North Ford St. Mountain Bike Trail
This mountain bike-only trail is one of the more serene spots in Clarksville. And, like the Greenway, it’s tucked away behind a residential area where you might not expect to find such beauty. Located a little way south of the Clarksville Greenway, the 3.5-mile trek will soon be connected to the full Greenway trail system. The volunteers who maintain the park (Clarksville Area Mountain Bike Alliance) are top-notch and continue to work hard to create new trails and areas that are both challenging for advanced riders while offering simpler options for beginners. They recently installed a children’s-only area, so it’s a terrific place to take the whole family for some fun, aka exercise. Riders under age 15 must be accompanied by an adult on the main trail.
Tip: Follow the CAMBA TN website directions and don’t rely on your vehicle's GPS.
Port Royal State Historic Park
The trails are short at Port Royal, but the history and surrounding rural scenes are a worthy venture. We love the drive along the winding, tree-covered Hwy 76. We’re not motorcycle people, but if we were, this would be our first trip! You immediately breathe a little slower and longer, relishing the rolling countryside views and firing tobacco aromas. Sulpher Fork Creek intersects with the Red River at the park, which became a thriving town during the tobacco trade. It’s also part of the National Trail of Tears Historic Trail. So, there is much to learn in this small park.
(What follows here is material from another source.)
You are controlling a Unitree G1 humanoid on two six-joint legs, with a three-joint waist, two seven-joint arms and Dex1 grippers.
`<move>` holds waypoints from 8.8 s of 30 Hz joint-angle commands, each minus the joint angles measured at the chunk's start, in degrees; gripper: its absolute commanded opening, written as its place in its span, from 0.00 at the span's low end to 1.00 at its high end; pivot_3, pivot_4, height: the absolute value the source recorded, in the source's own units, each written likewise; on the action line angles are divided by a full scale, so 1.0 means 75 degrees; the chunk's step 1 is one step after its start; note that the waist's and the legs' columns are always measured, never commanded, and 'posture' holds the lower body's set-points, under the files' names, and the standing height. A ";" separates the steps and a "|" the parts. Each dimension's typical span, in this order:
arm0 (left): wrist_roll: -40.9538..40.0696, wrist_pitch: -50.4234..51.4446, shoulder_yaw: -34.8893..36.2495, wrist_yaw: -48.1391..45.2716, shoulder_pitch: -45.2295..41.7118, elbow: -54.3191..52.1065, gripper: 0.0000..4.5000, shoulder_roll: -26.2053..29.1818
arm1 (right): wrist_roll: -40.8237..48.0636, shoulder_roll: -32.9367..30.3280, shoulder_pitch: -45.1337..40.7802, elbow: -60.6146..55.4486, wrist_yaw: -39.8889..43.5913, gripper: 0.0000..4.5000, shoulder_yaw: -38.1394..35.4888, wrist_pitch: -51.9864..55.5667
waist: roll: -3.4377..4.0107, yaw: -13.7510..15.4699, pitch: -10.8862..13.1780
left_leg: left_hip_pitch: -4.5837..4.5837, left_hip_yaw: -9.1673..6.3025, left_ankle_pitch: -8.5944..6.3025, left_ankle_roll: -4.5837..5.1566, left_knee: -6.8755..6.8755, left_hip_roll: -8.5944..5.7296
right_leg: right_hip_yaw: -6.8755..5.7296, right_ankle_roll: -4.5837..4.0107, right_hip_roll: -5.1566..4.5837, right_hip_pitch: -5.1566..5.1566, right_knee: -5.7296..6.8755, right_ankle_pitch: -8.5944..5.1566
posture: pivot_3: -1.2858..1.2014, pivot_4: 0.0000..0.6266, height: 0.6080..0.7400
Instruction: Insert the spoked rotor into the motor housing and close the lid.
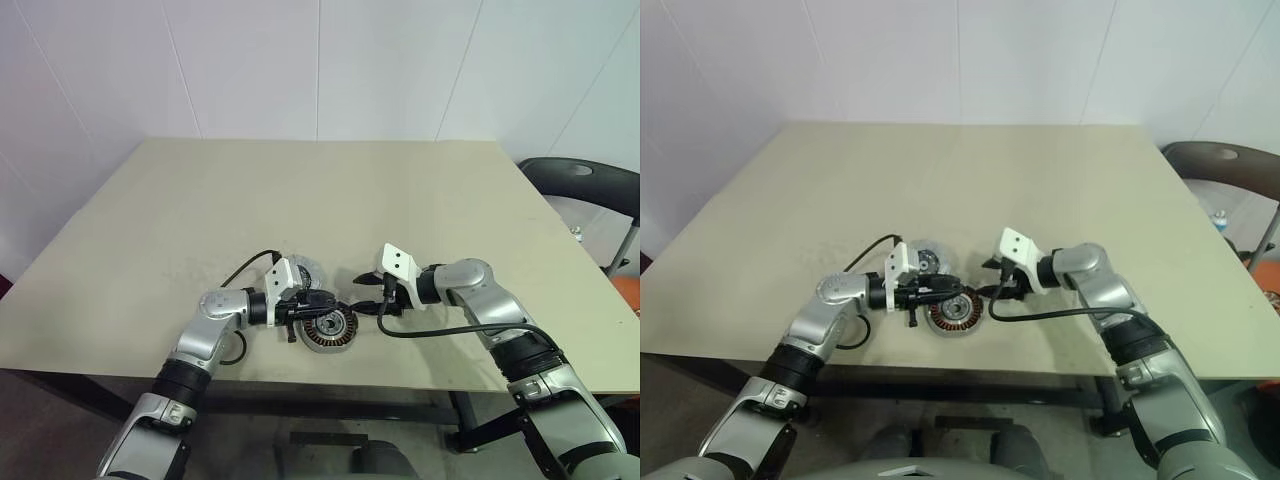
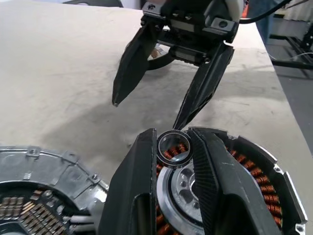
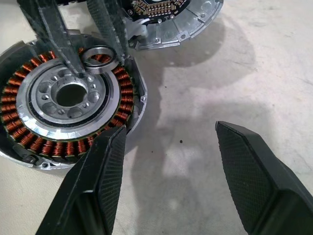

Tip: In October, make a stop at Boyd’s Pumpkin Patch for a corn maze, games, photo ops, and of course, plenty of pumpkins. Be adventurous enough to explore some of the smaller side roads near and around the park for beautiful agricultural and barn scenes.
Dunbar Cave State Park
Last, but far from least, is Dunbar Cave State Park. This area provides magnificent fall scenery, as evidenced by the number of photographers you’ll have to dodge. The 144-acre park is popular year-round for both visitors and residents, hikers and trail runners. Between May 1 and September, the cave is open for guided tours, which we highly recommend. But, for fall, winter, and early spring, enjoy scenes along the wooded trails that wind around the cave and over the small lake. You’re guaranteed to see a variety of wildlife, sunning turtles, or maybe a flock of baby ducks which are naturally fan favorites. A lesser-known section of the trail is a .75-native grassland trail once you cross Tom Dillard Lane. Photo: @colortheorycreations
We love our parks and want everyone who visits to have a positive experience. Pets on leashes are welcome in all local and state parks. Please also take out what you bring in and leave no trash behind.